As to Saint-Germain, Madame du Hausset writes: "A man who was as amazing as a witch came often to see Madame de Pompadour. This was the Comte de Saint-Germain, who wished to make people believe that he had lived for several centuries. One day Madame said to him, while at her toilet, "What sort of man was Francis I., a king whom I could have loved?" "A good sort of fellow," said Saint-Germain; "too fiery—I could have given him a useful piece of advice, but he would not have listened." He then described, in very general terms, the beauty of Mary Stuart and La Reine Margot. "You seem to have seen them all," said Madame de Pompadour, laughing. "Sometimes," said Saint-Germain, "I amuse myself, not by making people believe, but by letting them believe, that I have lived from time immemorial." "But you do not tell us your age, and you give yourself out as very old. Madame de Gergy, who was wife of the French ambassador at Venice fifty years ago, I think, says that she knew you there, and that you are not changed in the least." "It is true, Madame, that I knew Madame de Gergy long ago." "But according to her story you must now be over a century old." "It may be so, but I admit that even more possibly the respected lady is in her dotage."

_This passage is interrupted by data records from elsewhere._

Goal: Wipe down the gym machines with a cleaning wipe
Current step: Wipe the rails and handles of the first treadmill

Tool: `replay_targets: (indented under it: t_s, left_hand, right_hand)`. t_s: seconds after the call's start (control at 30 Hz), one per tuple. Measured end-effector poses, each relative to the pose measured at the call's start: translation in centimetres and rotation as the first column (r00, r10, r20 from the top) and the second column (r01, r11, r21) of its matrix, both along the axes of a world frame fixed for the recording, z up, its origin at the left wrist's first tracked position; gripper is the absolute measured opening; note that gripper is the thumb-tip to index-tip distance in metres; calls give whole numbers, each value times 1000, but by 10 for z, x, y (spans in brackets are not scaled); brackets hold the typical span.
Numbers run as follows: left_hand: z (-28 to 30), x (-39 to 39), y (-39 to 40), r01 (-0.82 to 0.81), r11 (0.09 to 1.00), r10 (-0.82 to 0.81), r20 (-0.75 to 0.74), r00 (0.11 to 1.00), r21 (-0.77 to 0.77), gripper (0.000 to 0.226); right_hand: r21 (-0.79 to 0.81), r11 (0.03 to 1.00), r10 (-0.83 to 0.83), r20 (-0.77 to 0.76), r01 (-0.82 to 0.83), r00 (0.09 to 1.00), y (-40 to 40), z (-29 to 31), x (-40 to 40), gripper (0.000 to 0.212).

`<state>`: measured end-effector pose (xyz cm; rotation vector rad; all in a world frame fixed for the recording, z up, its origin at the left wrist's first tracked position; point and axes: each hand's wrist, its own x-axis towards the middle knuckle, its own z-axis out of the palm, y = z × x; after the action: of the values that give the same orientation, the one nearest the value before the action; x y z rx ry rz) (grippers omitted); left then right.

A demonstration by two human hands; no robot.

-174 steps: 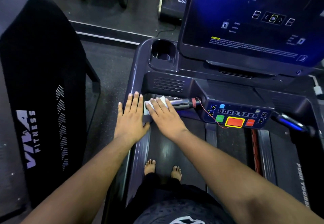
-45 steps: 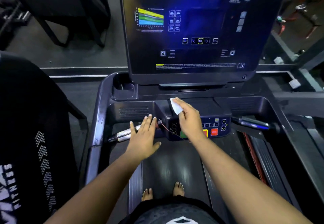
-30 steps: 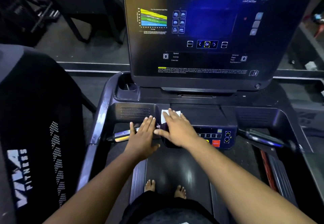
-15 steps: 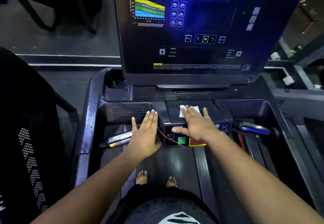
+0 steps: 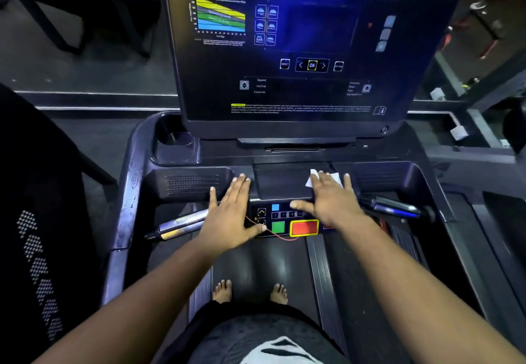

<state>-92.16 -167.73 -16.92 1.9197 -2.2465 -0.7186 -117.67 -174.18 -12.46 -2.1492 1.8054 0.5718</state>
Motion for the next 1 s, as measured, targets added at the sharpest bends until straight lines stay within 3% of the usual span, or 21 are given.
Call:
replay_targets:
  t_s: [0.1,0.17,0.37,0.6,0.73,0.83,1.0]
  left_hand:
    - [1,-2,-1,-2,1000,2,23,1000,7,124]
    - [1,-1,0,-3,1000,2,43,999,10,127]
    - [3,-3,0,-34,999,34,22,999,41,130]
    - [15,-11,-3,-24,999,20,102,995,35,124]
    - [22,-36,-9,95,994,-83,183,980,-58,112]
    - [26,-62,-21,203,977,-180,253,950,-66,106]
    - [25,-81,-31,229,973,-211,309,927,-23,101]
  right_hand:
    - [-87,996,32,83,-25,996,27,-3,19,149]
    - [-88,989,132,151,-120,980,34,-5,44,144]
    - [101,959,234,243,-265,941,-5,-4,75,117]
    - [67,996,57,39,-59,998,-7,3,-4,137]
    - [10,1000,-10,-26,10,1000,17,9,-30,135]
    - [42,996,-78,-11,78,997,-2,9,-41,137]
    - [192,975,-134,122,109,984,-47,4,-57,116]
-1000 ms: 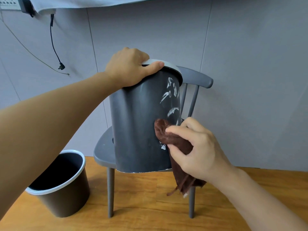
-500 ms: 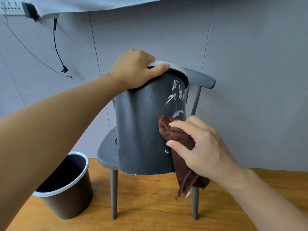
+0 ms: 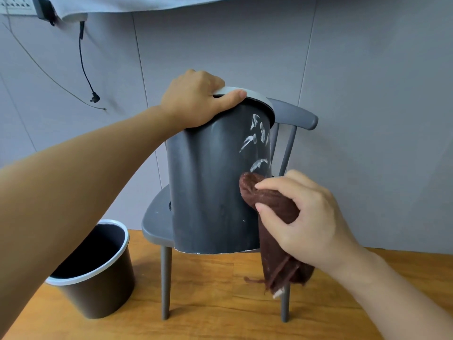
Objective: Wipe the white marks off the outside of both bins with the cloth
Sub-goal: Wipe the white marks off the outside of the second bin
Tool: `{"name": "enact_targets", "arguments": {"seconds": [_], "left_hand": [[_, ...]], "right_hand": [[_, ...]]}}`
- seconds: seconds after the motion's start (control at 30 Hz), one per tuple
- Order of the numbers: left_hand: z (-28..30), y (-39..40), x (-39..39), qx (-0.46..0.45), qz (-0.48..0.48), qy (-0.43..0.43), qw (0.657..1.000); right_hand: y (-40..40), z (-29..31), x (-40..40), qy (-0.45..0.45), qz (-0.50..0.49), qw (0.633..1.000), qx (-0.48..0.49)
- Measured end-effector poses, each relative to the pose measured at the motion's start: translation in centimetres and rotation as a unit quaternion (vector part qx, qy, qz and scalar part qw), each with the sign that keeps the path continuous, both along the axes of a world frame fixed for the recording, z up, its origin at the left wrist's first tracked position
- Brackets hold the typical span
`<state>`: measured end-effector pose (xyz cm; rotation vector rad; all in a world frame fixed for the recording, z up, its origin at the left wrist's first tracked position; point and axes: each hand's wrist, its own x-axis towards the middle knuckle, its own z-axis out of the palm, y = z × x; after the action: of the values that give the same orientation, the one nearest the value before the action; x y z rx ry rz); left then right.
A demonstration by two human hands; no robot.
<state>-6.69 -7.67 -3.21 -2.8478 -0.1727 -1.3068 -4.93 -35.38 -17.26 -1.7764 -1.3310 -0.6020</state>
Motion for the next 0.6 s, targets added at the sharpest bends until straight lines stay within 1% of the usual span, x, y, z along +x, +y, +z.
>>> {"name": "enact_targets", "arguments": {"seconds": [0.07, 0.13, 0.23, 0.33, 0.4, 0.47, 0.53, 0.6], "left_hand": [[0.0, 0.0, 0.0, 0.002, 0.001, 0.0, 1.0], [0.0, 0.1, 0.1, 0.002, 0.003, 0.0, 1.0], [-0.1, 0.4, 0.1, -0.007, 0.004, 0.0, 1.0], [-0.1, 0.8, -0.3, -0.015, 0.002, -0.004, 1.0], [-0.1, 0.8, -0.4, -0.019, 0.0, -0.003, 1.0], [-0.1, 0.6, -0.5, -0.022, 0.001, 0.001, 1.0], [-0.1, 0.6, -0.6, -0.019, 0.003, 0.002, 1.0], [-0.1, 0.6, -0.7, -0.02, 0.006, 0.002, 1.0]], "right_hand": [[0.5, -0.1, 0.2, 0.001, -0.011, 1.0, 0.002], [0.8, -0.5, 0.1, -0.005, -0.004, 1.0, -0.023], [0.6, -1.1, -0.3, -0.022, 0.036, 0.995, -0.09], [-0.2, -1.4, -0.9, -0.041, 0.07, 0.983, -0.166], [-0.6, -1.5, -1.1, -0.054, 0.076, 0.977, -0.191], [-0.8, -1.2, -1.1, -0.038, 0.08, 0.984, -0.155], [-0.9, -0.5, -0.6, -0.014, 0.067, 0.996, -0.055], [-0.7, 0.2, 0.1, -0.012, 0.028, 0.999, 0.039]]}}
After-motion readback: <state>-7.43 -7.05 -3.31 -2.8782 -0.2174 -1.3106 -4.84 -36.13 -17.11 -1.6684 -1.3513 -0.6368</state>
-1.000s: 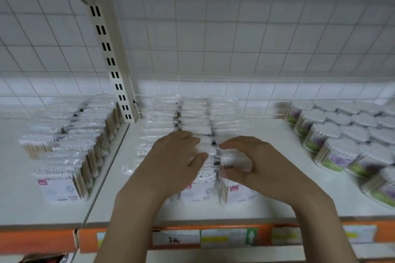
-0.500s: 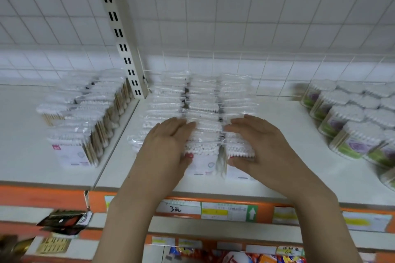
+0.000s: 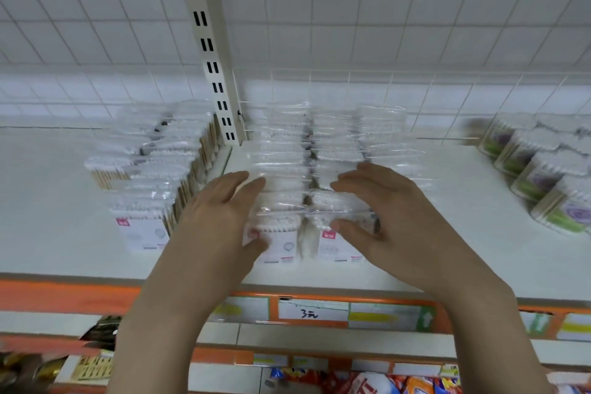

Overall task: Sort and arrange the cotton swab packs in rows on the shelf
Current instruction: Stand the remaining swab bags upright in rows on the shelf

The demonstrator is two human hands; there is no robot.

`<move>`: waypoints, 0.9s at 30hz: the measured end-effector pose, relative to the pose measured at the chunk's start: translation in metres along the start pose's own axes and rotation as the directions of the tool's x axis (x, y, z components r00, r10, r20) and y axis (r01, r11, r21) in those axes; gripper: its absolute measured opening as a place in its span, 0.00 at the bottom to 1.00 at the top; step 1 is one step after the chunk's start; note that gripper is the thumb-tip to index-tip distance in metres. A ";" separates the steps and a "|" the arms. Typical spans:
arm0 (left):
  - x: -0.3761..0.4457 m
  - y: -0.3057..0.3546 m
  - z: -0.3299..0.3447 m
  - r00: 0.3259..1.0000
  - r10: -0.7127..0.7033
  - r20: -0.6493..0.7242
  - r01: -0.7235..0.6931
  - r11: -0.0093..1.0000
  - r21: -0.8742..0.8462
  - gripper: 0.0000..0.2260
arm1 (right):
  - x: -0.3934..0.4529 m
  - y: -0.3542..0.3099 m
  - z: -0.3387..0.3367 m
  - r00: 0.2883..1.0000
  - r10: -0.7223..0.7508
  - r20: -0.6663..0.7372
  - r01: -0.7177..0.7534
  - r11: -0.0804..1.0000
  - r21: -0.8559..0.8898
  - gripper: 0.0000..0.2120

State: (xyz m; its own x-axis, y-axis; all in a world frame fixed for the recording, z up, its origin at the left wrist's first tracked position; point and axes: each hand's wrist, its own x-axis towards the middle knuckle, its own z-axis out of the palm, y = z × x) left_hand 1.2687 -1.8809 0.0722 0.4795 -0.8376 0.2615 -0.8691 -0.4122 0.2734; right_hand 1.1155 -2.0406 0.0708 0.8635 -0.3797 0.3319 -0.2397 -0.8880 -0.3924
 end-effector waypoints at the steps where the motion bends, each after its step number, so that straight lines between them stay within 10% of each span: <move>1: -0.001 -0.007 -0.002 1.000 -0.005 0.014 0.005 1.000 0.003 0.33 | 0.002 -0.007 0.003 1.000 0.007 0.002 -0.007 1.000 0.019 0.18; 27: -0.001 -0.044 -0.002 0.970 0.236 0.051 -0.218 0.947 -0.235 0.13 | 0.035 -0.046 0.039 0.970 0.179 -0.166 -0.195 0.977 -0.081 0.10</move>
State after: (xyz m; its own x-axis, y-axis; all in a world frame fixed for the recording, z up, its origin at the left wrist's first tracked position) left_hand 1.3062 -1.8613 0.0617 0.2541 -0.9285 0.2708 -0.8991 -0.1236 0.4199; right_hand 1.1739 -2.0031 0.0667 0.7207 -0.5704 0.3939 -0.4385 -0.8152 -0.3783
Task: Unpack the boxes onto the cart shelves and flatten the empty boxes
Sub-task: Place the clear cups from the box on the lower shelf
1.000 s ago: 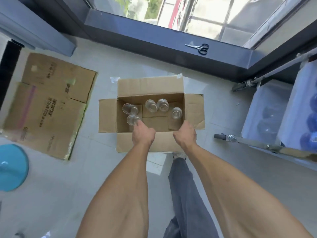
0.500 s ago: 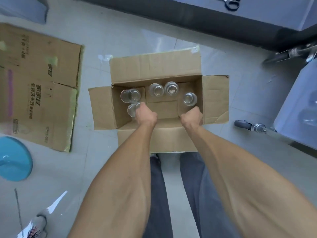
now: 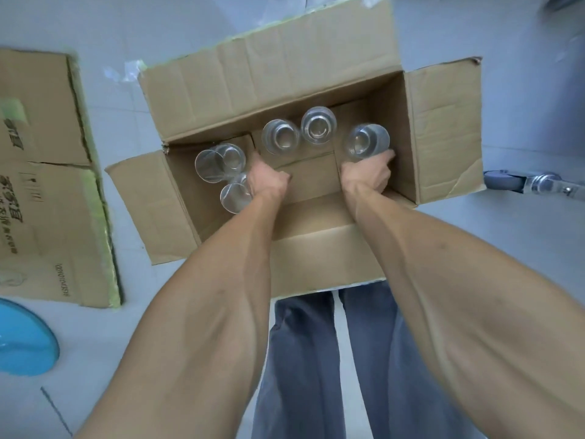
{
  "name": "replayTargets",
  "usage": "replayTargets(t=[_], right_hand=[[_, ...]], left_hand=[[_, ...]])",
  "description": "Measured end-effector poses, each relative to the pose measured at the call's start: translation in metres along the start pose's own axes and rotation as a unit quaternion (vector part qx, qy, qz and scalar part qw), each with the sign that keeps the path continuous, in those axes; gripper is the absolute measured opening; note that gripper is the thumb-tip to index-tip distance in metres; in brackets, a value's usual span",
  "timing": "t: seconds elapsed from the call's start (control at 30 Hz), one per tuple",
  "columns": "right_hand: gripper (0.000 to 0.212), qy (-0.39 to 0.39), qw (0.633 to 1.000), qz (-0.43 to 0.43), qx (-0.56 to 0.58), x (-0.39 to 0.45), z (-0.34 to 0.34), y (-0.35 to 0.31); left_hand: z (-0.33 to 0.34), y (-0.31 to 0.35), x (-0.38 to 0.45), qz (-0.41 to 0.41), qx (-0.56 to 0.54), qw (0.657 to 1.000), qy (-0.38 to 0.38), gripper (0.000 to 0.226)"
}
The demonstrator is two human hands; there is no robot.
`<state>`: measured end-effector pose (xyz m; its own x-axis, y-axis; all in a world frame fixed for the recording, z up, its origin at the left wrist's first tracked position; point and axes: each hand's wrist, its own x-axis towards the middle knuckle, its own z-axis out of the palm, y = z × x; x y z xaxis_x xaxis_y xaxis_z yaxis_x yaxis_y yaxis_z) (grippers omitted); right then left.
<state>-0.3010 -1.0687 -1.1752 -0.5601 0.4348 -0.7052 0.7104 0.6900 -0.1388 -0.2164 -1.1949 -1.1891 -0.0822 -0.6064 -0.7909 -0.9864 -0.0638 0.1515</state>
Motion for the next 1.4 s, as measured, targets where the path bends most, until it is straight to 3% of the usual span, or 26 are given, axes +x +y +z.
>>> replayTargets(t=[0.1,0.2,0.37,0.57,0.8,1.07,1.3,1.4], right_hand=[[0.086,0.051,0.997,-0.057,0.011,-0.003,0.015,-0.002],[0.095,0.09,0.988,-0.122,0.016,0.002,0.024,-0.007],[0.083,0.109,0.979,-0.17,0.001,0.017,0.028,-0.017],[0.069,0.115,0.968,-0.222,0.015,0.013,0.026,-0.004],[0.067,0.096,0.974,-0.192,0.076,-0.023,-0.003,-0.009],[0.062,0.067,0.974,-0.181,0.114,-0.075,-0.061,-0.024],[0.058,0.006,0.959,-0.116,0.259,-0.159,-0.116,-0.034],[0.055,-0.032,0.936,-0.072,0.343,-0.178,-0.132,-0.036]], left_hand=[[-0.001,0.001,0.023,0.031,-0.024,0.999,0.004,0.098],[0.002,0.001,0.04,0.05,-0.04,0.998,-0.008,0.09],[0.008,0.0,0.051,0.108,-0.039,0.993,-0.016,0.07],[0.001,-0.01,0.041,0.147,-0.077,0.986,0.009,0.066],[-0.036,-0.006,-0.002,0.115,-0.118,0.986,-0.004,0.062],[-0.085,0.004,-0.06,0.072,-0.167,0.977,-0.112,0.068],[-0.147,0.041,-0.155,0.024,-0.321,0.925,-0.201,0.071],[-0.166,0.049,-0.182,0.071,-0.339,0.912,-0.221,0.066]])
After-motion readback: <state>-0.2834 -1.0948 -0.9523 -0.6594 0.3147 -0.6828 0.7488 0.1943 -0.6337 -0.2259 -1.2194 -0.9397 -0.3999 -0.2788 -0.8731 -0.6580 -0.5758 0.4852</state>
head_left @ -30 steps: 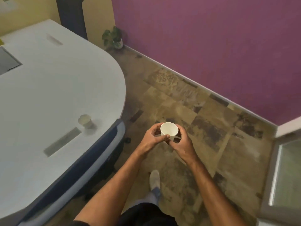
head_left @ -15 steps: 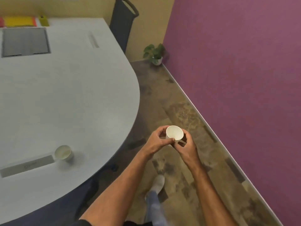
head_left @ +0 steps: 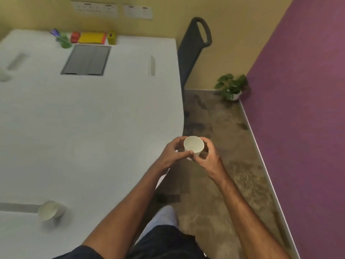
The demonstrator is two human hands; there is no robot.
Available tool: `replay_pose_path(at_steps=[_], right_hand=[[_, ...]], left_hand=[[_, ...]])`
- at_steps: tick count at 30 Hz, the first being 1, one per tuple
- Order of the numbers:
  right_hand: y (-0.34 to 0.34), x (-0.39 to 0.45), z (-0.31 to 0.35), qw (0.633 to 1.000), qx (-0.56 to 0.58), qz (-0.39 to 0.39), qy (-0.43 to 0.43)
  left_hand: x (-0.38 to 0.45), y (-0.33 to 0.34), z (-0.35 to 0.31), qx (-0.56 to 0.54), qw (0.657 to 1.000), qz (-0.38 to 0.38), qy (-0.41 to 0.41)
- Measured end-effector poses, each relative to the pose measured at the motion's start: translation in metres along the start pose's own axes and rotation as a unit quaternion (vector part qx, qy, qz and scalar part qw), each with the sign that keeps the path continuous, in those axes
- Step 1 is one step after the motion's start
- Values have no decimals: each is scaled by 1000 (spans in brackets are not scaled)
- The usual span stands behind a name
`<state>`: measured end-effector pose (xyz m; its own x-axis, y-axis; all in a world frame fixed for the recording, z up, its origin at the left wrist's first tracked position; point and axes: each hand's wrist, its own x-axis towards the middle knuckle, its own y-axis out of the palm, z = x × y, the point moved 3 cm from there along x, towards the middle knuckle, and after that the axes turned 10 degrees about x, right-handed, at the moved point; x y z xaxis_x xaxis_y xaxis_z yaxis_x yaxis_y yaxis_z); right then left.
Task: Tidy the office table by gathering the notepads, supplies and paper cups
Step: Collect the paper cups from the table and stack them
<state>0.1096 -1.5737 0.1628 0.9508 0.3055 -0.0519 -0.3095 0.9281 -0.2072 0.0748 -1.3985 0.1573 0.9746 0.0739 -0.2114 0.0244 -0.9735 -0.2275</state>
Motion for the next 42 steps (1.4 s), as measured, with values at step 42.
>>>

At this time Saint-Germain, says Madame du Hausset, looked about fifty, was neither thin nor stout, seemed clever, and dressed simply, as a rule, but in good taste. Say that the date was 1760, Saint-Germain looked fifty; but he had looked the same age, according to Madame de Gergy, at Venice, fifty years earlier, in 1710. We see how pleasantly he left Madame de Pompadour in doubt on that point.